Monday, 19 May 2014

Achieving continuous product delivery in Set Top Box (STB) software projects: Challenges & Expectations


The story all software product development teams face at some point in their journey, not necessarily unique to digital Set Top Box (STB) software development: So you entered the product development space, setup a small team that delivered the unimaginable - you got your product out in record time. Customers are pouring in, marketing & strategy are imposing an aggressive roadmap. You've set the pace, possibly surviving through possible death-march-like project deliveries, and now you're expected to do more: Scale! You need to scale your product development & operations to support an aggressive business roadmap, the competition is intense, you're charged with figuring out how to deliver releases to market as frequently as possible in one calendar year - so you set the target of a releasing every quarter, or rather, inherited a Product Roadmap that showed Market Launches every quarter…

You barely survived getting one release to market with quite a small team, how do you scale your operations to satisfy the business demands? What behaviours and habits do you change? What changes can you make to your current practices? You must've been using some form of Lean/Agile technique to meet the original aggressive delivery, is the process that was used before enough, can it scale to get you from where you are now, to where you want to be? What are the implications of achieving continuous product release flow, in an environment, that is typically unique to Set Top Box hardware & software development?

In this post I highlight just one possible framework that cuts through all the areas involved in product engineering of Set Top Box software releases.
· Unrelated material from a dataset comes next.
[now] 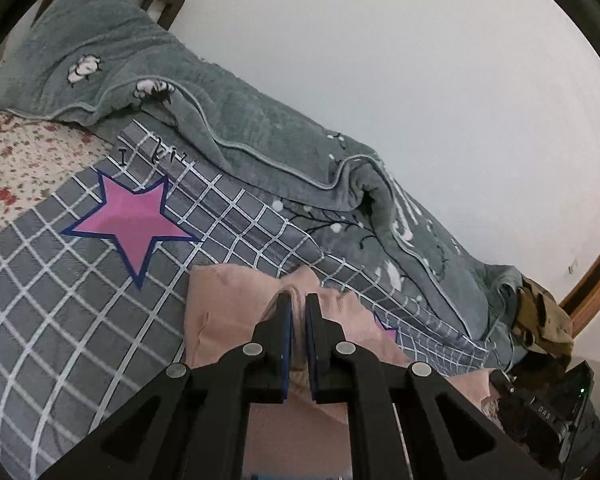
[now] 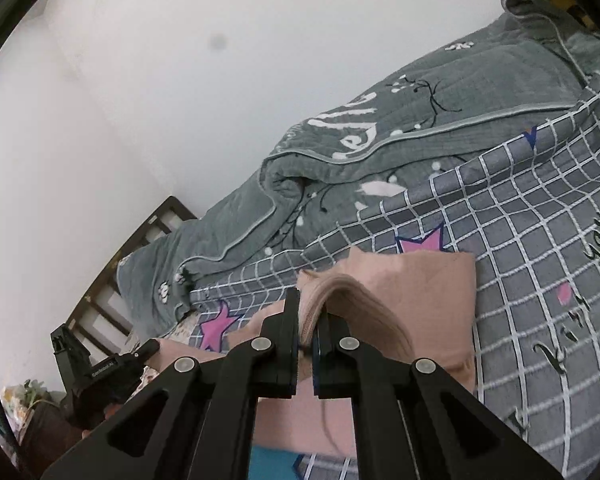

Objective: Fold small clothes

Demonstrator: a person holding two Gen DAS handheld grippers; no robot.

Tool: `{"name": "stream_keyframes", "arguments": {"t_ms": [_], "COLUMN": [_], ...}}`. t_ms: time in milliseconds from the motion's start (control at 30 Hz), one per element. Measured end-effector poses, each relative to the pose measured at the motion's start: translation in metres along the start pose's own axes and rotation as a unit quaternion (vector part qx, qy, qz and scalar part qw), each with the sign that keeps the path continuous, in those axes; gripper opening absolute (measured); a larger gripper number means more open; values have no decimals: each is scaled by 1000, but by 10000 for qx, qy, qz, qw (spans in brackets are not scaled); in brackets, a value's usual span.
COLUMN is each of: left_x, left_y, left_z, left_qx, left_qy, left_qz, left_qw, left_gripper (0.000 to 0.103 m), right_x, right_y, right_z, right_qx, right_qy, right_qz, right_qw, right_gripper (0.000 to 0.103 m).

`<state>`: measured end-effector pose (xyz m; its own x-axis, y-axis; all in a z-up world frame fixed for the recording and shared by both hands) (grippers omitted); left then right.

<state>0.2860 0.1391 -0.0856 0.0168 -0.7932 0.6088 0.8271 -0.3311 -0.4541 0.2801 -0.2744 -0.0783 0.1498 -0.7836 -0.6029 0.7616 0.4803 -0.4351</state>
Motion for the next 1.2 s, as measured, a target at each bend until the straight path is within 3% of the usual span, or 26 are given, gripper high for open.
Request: {"name": "stream_keyframes", "arguments": {"t_ms": [167,233,400,500,567,633,700,1000,1067,1167,1200], "left_x": [-10,-10,-12,-15,-20,-28,-32,-16,-14,-17,-20], "left_y": [41,56,94,113,121,125,124,144,153,165,167], "left_z": [7,10,14,13,12,14,14,0,-6,-12,-13], "left_qx": [-68,-35,-137,-281,-300,-345,-257,-442,-528,-709,-723], "left_qy": [-119,-11,140,402,506,402,390,1176,1353,1437,1411], "left_qz": [249,507,677,832,972,973,1018,1182,1377,1708,1803], "left_qw": [9996,9987,9975,9953,9935,9938,9937,9850,9798,9722,9708], "left_gripper": [7,7,8,8,15,46,66,66,63,31,15], "right_x": [18,25,44,59,72,81,85,91,91,88,87], "right_y": [38,57,97,119,128,133,136,157,162,167,169], "right_z": [7,10,17,18,16,12,6,-6,-8,-10,-11], "right_qx": [-120,-196,-274,-234,-162,-210,-178,-610,-700,-748,-752], "right_qy": [136,105,-2,-236,-304,-338,-424,-554,-572,-697,-746], "right_qz": [-54,-135,-441,-690,-947,-948,-1052,-1724,-1851,-2006,-2063], "right_qw": [9998,9997,9987,9971,9949,9947,9934,9816,9785,9743,9727], "right_gripper": [5,5,5,11,19,29,33,33,33,31,27]}}
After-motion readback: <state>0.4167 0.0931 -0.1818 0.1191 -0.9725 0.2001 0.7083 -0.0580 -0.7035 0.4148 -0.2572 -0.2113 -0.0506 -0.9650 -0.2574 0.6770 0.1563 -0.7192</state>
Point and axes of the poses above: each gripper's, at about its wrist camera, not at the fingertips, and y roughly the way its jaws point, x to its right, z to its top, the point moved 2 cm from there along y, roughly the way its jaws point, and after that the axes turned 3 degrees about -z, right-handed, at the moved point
I will not go into detail behind the intricacies of this environment (search my blog to learn about that) - instead I will map out by using a few pictures that shows the scenarios around achieving continuous product releases to market.

The pay TV space is becoming highly competitive, especially with the likes of online / OTT (over-the-top) players like Hulu, Netflix, Amazon, etc - such that traditional operators are hard pressed to up their game from providing the clunky, almost archaic standard TV experience to a more slicker user experience, offering advanced features, integrated with traditional linear services with additional services aimed at stifling the modern competition. No longer can these traditional pay TV providers release new software once a year at least, users having become used to frequent updates with new features on their smart devices every few months, people are becoming more and more impatient with bugs that go unfixed for some time…Nowadays, it is expected that set top boxes are updated with new features as often as possible. 
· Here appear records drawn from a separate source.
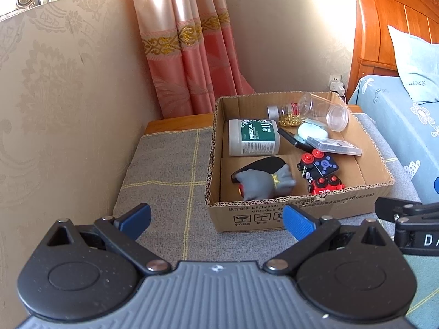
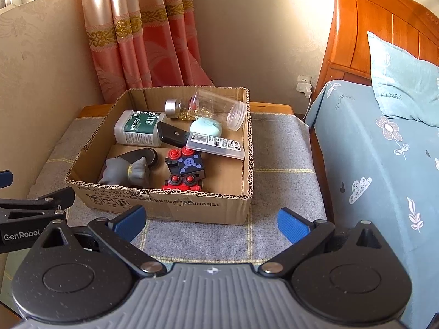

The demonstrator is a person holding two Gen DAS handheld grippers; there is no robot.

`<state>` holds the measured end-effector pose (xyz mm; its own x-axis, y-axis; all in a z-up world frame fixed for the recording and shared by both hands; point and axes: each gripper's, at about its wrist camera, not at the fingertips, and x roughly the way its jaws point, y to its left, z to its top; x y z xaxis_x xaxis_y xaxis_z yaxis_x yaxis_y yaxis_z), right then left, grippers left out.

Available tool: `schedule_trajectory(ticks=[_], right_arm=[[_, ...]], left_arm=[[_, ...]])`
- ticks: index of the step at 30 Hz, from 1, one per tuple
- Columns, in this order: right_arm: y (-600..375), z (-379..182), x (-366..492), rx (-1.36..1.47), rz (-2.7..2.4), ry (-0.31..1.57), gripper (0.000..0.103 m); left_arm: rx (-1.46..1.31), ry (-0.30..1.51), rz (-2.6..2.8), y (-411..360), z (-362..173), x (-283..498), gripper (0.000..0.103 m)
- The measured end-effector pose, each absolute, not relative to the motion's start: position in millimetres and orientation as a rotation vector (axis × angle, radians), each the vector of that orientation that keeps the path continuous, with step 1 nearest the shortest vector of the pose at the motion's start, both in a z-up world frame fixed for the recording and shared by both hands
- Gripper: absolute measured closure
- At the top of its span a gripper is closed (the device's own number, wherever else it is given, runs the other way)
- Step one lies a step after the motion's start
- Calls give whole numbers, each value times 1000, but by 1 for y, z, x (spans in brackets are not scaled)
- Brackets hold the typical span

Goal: Organize rigid objects

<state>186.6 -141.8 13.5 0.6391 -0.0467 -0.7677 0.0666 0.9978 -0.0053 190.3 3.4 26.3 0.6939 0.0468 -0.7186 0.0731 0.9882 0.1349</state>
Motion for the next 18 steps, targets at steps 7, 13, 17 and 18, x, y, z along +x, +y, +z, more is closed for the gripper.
schedule_trajectory(ticks=[7,13,17,18], right_arm=[[-141,15,187,17,-68,869,0],[-139,14,187,10,-75,869,0],[-140,13,186,13,-75,870,0],[-140,13,186,13,-74,870,0]], left_arm=[[152,803,-17,2,28,191,1],[154,803,-16,2,28,191,1],[155,805,-14,1,28,190,1],[155,805,-13,1,28,190,1]])
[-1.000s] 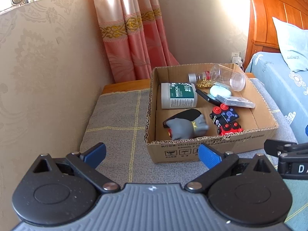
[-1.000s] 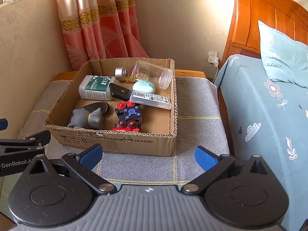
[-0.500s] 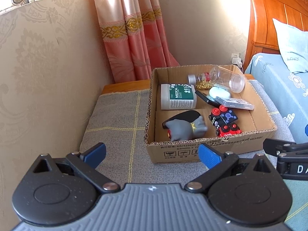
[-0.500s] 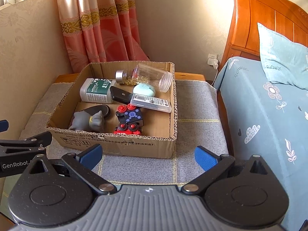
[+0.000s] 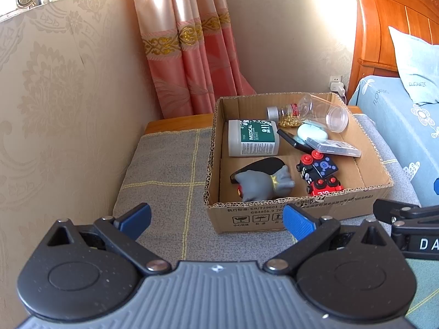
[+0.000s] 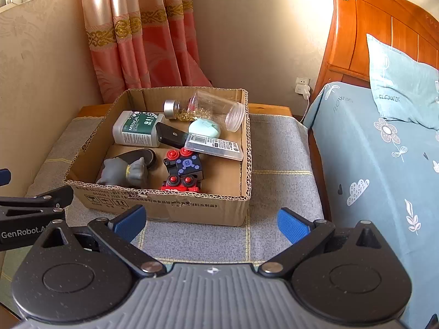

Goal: Organize rigid objects

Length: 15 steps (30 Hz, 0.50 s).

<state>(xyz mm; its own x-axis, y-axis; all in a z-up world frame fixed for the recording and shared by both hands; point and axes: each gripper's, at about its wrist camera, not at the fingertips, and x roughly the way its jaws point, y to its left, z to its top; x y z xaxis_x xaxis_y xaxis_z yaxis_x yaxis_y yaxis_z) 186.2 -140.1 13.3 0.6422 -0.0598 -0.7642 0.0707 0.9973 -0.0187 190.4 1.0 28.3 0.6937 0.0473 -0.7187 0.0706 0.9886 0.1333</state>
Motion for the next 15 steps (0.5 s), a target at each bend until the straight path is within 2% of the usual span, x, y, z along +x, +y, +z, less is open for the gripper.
schedule_trajectory(ticks=[15], right_arm=[[-141,13,186,12,-74,871,0]], left_arm=[[150,808,-13,1,28,189,1]])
With this in mind, how does one structure a product engineering department to cope with this demand? How should projects be managed? What do we expect from teams? What are the implications of reaching continuous delivery? Where does a typical agile/scrum team fit in? Is Scrum even a preferred method, or do we choose a hybrid model?
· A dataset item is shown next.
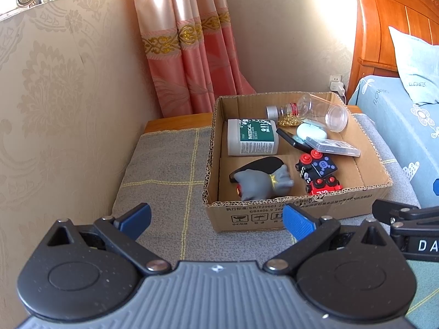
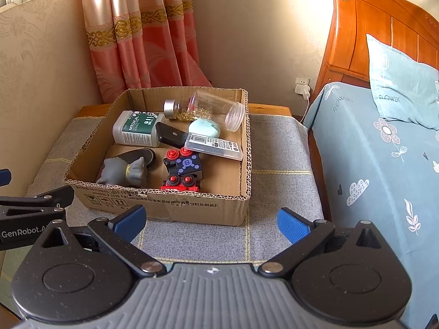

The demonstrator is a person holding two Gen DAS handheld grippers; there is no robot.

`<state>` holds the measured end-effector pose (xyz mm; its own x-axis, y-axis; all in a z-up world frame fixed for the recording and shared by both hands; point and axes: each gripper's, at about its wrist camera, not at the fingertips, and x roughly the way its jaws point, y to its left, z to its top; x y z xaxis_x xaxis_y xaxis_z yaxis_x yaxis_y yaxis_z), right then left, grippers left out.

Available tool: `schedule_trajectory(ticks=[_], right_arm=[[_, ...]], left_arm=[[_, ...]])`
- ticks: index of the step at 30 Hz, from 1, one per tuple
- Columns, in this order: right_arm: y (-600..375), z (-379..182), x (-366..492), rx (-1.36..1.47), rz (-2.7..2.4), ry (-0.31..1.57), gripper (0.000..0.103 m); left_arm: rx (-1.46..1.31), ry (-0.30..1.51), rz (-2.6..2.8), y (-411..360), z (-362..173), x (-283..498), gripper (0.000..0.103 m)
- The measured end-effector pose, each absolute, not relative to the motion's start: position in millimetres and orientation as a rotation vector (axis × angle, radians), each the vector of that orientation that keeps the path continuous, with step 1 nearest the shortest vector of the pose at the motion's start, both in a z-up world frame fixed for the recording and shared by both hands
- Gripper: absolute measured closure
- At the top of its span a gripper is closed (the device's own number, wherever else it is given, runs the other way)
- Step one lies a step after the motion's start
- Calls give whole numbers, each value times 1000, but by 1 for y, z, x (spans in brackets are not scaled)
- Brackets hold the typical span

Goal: Organize rigid objects

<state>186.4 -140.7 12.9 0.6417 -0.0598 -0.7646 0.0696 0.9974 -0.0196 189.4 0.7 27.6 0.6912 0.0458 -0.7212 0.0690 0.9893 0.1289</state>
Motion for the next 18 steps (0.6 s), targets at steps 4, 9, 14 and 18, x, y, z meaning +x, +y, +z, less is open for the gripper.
schedule_trajectory(ticks=[4,9,14,18], right_arm=[[-141,13,186,15,-75,873,0],[-141,13,185,14,-76,869,0],[-141,13,185,14,-75,869,0],[-140,12,185,9,-74,868,0]], left_arm=[[152,808,-12,1,27,189,1],[148,806,-14,1,27,189,1],[149,805,-12,0,28,188,1],[148,805,-10,0,29,188,1]])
[This is still very much a work in progress, made public to get feedback/advice from other practitioners out there...]
The Demands from Business / Strategy - Roadmap
In the world of STB software product delivery, the customer is really the broadcaster or operator who owns the set top box product. The product itself consists of software components supplied by various vendors, including the Application / EPG / UX, the operating system or middleware, and hardware platform device drivers. There is usually a primary systems integrator involved that is responsible for integrating & delivering the various components producing a stable software stack / build for release. The customer usually does its own customer acceptance testing (QA) by way of test teams as well as including real customers in field trials. The customer manages its own product management team responsible for defining features & requirements, which the vendors need to implement & deliver the required functionality in their various components.

The forecast or roadmap for the year typically tends to to take the form as shown in the following picture:
Generic Picture of a Typical Product Roadmap
In Digital TV projects, a product roadmap of twenty four (24) months is quite typical, segmented  by stages of clarity:
  • Short / Immediate term (Up to 6 months) - Scope is quite certain, and can be frozen / locked in
  • Medium term (6-12 months) - Fair amount of certainty but still some loose ends to tie up
  • Longer term (12-24 months) - Busy strategising, assessing competitive threats, looking at trends & mitigating technology / architecture / implementation options
The intent is that there is clarity within a six month rolling window. Within the six months, there is a further intent to launch to market at least two releases, as shown by GTMx. GTM refers to "Go To Market" releases for final commercial launch, the intent is to achieve these market releases with a frequency of at least once a quarter, every three months.

The picture also tries to show the different teams involved with processing the roadmap. Product Management are responsible for translating strategy into concrete product features, allocating the features to releases which is used as input into the delivery pipeline. The delivery pipeline is managed by Release Managers who are essentially delivery project managers that take ownership for planning, tracking the delivery plan to completion. Development vendors, including Systems Integration & QA / Testing commit to this delivery plan. It is assumed the impacted teams have the capability of supporting multiple releases at the same time, reporting to multiple Release Managers. In the background of all of this, is the Technical / Architecture team that are responsible for designing the technical solutions for future roadmap releases, they simultaneously provide technical support to the releases under development for current/next GTM releases. What's not shown is the role of Program Management, the silent machine that drives through co-ordination of the various release streams involved to get the release to market, co-ordinating, steering, guiding and shaping product management, engineering development, testing & systems integration, including deployment, operations & go-to-market teams...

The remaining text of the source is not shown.